- Your goal:
Within the records below, find the line with "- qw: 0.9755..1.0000" and the line with "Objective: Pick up", then reproduce exactly those two lines and all lines between them, without any picture.

- Record set:
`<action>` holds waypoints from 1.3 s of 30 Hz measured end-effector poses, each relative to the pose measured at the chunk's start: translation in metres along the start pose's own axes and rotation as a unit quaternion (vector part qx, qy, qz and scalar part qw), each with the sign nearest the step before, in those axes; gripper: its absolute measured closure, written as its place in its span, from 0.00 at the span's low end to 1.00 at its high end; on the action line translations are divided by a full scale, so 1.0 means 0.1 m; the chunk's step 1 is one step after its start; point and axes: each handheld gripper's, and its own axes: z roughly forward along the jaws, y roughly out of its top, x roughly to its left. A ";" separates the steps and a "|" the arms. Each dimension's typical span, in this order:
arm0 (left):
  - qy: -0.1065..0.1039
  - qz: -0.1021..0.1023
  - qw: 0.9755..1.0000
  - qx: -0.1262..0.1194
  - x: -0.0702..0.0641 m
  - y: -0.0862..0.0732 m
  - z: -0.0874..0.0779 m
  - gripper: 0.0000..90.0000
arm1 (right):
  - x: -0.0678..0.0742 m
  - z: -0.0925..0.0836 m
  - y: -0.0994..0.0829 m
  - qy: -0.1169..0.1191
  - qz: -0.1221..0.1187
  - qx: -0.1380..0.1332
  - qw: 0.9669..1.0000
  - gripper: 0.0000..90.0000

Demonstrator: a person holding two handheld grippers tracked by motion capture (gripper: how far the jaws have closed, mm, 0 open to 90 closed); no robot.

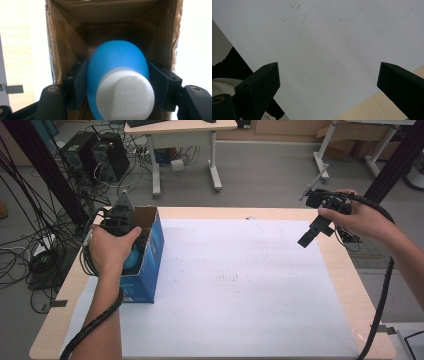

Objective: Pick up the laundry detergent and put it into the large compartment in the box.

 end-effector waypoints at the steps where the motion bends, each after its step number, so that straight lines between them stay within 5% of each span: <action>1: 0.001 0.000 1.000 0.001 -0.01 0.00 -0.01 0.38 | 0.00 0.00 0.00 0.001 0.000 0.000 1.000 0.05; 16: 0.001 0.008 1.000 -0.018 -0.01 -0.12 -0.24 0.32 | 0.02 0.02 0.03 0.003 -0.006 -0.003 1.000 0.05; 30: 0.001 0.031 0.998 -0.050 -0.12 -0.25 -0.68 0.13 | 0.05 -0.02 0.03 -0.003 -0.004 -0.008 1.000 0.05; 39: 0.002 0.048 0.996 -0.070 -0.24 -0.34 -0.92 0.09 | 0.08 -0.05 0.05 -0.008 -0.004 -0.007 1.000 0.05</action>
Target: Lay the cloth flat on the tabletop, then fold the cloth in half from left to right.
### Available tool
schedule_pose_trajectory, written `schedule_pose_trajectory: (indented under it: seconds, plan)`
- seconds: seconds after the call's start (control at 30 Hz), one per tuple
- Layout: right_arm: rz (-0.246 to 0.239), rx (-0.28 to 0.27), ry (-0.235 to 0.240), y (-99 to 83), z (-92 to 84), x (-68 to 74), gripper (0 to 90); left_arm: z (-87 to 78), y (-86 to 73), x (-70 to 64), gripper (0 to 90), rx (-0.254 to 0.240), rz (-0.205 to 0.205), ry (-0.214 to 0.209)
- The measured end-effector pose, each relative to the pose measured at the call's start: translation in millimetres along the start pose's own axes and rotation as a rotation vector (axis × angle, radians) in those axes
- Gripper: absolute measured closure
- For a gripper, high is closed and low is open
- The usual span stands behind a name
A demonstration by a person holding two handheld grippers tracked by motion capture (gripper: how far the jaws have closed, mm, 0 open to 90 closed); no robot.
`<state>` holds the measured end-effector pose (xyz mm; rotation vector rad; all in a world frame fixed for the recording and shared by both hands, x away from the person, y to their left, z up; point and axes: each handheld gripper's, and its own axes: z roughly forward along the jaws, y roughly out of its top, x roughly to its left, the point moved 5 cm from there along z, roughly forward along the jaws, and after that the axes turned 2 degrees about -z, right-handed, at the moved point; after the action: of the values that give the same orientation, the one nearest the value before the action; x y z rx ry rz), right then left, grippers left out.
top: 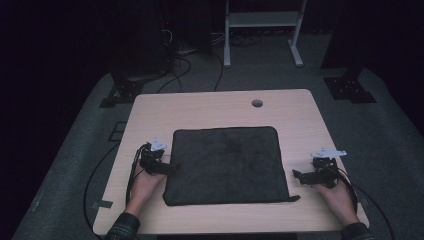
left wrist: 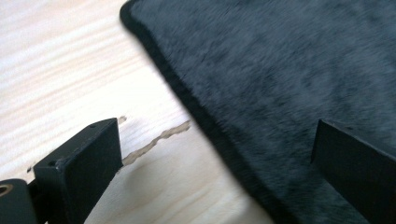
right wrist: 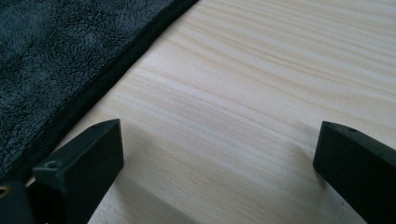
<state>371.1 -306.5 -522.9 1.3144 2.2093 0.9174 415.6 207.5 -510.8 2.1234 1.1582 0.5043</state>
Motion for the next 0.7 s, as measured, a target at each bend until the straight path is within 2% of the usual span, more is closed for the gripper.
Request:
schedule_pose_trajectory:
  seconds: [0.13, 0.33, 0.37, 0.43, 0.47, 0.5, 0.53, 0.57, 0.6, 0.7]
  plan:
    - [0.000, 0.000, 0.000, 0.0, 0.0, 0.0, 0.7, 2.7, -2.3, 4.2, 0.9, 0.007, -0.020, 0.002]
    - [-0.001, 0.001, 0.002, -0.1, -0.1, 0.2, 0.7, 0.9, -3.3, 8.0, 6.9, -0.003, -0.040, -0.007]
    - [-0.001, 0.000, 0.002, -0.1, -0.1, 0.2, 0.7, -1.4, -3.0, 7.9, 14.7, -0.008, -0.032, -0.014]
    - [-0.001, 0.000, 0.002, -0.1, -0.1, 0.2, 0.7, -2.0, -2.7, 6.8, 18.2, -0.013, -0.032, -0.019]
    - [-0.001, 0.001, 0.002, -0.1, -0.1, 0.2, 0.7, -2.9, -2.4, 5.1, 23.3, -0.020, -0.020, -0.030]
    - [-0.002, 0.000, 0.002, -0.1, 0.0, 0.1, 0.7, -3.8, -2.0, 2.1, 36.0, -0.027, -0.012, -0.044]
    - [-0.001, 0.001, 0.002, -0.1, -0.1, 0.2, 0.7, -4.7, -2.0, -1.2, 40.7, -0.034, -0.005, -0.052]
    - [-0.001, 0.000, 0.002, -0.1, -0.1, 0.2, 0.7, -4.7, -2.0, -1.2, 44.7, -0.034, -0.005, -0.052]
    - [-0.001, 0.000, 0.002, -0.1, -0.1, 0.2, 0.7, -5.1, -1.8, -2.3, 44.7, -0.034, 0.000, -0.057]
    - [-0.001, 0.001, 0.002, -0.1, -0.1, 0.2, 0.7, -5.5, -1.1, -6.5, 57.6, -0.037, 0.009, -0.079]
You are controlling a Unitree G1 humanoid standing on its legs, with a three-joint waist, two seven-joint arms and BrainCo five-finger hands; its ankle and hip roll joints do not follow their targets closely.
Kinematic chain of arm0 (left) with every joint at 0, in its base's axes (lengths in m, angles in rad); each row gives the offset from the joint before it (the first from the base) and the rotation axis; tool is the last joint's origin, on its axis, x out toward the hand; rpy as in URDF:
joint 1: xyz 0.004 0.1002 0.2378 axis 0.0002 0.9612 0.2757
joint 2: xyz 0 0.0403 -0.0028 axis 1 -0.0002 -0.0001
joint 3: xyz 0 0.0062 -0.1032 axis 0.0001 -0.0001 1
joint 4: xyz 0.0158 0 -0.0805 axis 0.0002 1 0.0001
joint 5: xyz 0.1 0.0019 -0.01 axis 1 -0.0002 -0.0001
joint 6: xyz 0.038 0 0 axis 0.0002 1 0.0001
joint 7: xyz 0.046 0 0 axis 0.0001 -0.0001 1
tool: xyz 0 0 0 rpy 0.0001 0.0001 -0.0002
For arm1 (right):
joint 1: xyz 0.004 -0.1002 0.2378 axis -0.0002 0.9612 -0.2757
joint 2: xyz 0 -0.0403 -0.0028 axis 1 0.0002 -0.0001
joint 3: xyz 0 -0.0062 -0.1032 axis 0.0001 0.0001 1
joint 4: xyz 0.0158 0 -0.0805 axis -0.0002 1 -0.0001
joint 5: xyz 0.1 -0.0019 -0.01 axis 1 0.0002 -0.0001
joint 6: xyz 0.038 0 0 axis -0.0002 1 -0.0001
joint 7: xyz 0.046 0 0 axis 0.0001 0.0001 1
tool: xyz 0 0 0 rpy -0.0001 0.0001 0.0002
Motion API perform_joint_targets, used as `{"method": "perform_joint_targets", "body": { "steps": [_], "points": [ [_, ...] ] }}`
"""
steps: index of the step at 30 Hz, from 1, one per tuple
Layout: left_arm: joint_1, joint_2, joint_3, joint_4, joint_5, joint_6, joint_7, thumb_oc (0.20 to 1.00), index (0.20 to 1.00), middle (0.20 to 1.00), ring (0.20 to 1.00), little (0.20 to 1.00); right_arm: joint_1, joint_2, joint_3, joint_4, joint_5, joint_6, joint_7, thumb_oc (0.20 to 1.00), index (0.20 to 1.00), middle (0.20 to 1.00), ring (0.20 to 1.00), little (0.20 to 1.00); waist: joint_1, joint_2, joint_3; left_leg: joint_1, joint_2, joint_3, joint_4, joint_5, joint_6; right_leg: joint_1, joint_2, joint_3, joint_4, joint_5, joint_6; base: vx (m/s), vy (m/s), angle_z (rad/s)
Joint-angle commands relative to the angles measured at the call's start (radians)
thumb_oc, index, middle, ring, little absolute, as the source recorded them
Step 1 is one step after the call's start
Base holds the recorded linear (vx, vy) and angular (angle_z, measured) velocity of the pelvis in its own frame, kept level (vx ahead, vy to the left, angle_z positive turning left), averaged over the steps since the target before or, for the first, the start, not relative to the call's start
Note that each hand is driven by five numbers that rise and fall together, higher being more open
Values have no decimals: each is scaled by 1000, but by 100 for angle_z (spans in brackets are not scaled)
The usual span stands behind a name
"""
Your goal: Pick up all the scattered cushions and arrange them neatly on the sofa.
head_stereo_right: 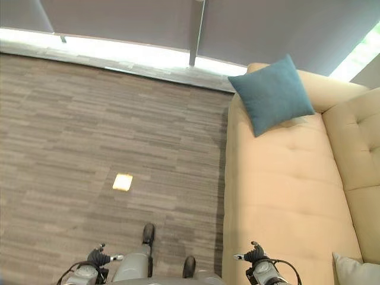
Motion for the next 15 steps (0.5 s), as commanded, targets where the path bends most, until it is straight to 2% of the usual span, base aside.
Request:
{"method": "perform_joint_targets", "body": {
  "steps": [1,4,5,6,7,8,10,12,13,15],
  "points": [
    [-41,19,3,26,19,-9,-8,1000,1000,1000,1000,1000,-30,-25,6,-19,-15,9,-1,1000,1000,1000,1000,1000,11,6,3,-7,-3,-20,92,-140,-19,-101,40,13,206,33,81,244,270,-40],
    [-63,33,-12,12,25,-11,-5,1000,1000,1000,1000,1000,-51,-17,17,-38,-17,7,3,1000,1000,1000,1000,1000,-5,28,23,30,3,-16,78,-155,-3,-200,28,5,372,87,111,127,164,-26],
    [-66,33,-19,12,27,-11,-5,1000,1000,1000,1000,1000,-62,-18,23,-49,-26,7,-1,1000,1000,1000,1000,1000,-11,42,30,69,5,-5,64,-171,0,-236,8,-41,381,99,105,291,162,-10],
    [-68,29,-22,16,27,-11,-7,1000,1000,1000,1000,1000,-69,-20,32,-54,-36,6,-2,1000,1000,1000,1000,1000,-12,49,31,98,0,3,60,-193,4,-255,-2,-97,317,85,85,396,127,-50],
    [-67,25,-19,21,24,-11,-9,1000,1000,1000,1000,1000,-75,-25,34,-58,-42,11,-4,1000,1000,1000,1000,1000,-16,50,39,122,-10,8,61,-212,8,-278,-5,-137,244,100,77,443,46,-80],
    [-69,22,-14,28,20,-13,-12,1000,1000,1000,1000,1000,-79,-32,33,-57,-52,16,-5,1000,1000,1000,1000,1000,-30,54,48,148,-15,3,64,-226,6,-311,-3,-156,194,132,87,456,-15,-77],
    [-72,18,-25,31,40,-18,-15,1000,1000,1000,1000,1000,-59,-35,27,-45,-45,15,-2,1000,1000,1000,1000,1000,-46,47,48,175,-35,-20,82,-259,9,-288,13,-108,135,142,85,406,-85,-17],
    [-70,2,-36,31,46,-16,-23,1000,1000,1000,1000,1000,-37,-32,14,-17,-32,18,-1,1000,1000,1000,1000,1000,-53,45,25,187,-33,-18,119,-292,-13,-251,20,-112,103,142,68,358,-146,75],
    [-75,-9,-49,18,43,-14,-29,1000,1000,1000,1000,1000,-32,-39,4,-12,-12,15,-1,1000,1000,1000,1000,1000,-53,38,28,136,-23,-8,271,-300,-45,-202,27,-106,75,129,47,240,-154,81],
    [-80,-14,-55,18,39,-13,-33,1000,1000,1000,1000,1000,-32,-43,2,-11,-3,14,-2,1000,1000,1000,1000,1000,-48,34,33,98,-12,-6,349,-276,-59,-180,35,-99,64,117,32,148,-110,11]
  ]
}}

- Task result:
  - qw: 0.9755..1.0000
  - qx: -0.1262..0.1194
  - x: -0.0702..0.0641 m
  - y: -0.0862..0.0732 m
  - z: -0.0874..0.0779 m
  - gripper: 0.0000..90.0000
arm1 (right):
  - x: -0.0678..0.0742 m
  - z: -0.0925..0.0836 m
  - y: -0.0994..0.0829 m
  - qy: -0.1169..0.1191
  - qz: -0.1221..0.1187
  - qx: -0.1380..0.1332
  - qw: 0.9669..1.0000
  - gripper: 0.0000..90.0000

Demonstrator: a person holding two handheld grippers tracked by motion capture (gripper: how far the jaws have closed, mm, 0 open to 90 closed); no robot.


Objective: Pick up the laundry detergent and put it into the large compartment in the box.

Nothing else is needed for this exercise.